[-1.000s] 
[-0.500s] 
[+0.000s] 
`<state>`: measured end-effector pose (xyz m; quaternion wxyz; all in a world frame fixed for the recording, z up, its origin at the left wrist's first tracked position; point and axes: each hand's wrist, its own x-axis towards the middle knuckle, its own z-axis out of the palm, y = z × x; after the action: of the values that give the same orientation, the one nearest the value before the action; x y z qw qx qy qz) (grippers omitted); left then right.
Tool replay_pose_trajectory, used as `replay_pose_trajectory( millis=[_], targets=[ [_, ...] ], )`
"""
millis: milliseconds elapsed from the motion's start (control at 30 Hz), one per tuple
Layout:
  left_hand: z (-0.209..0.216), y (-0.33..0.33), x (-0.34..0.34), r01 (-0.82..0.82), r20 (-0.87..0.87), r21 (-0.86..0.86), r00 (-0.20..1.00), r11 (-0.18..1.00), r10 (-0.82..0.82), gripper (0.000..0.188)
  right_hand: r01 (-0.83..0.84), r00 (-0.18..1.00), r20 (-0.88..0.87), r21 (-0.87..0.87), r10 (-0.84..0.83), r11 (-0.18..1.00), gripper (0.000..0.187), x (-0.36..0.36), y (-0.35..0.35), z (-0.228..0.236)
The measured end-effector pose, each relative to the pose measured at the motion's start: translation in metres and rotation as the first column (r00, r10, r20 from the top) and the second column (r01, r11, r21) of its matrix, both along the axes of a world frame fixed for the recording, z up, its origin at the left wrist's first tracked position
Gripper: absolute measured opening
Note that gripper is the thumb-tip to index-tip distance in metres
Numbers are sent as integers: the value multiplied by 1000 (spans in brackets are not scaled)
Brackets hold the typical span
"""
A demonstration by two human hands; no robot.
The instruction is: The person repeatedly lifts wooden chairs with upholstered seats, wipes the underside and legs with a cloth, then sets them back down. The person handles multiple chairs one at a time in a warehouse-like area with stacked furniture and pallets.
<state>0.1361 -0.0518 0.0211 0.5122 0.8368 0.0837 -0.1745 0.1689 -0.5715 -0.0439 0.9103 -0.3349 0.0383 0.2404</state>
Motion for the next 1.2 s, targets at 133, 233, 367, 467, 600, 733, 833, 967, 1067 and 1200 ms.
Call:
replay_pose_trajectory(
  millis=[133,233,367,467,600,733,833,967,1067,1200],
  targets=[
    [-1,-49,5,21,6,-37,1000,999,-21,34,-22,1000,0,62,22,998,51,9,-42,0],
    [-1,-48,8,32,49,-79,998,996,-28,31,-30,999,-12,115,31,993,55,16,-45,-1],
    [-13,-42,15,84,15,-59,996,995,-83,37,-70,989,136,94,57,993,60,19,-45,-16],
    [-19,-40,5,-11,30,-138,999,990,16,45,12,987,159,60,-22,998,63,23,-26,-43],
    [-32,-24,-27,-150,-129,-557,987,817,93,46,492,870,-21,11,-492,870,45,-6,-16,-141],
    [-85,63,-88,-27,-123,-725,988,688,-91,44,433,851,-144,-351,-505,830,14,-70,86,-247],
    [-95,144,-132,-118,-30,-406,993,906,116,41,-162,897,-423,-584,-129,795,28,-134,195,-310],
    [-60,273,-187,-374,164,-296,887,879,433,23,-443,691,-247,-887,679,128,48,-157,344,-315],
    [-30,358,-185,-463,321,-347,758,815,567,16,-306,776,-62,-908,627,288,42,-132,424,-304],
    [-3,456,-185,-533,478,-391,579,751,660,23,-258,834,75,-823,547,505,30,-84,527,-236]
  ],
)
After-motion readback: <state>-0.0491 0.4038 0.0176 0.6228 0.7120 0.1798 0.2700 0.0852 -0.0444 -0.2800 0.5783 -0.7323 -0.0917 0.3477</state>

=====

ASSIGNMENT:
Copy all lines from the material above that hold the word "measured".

YOUR RESPONSE:
`<state>`: measured end-effector pose (xyz m; quaternion wxyz; all in a world frame fixed for the recording, z up, its origin at the left wrist's first tracked position; point and axes: each hand's wrist, its own x-axis towards the middle knuckle, its own z-axis out of the palm, y = z × x; after the action: of the values that give the same orientation, the one nearest the value before the action; x y z qw qx qy qz) (grippers omitted); left then right.
The measured end-effector pose, each relative to the pose measured at the motion's start: translation in metres and rotation as the first column (r00, r10, r20 from the top) and the second column (r01, r11, r21) of its matrix, both along the axes of a world frame fixed for the recording, z up, its origin at the left wrist's first tracked position
Gripper: absolute measured opening

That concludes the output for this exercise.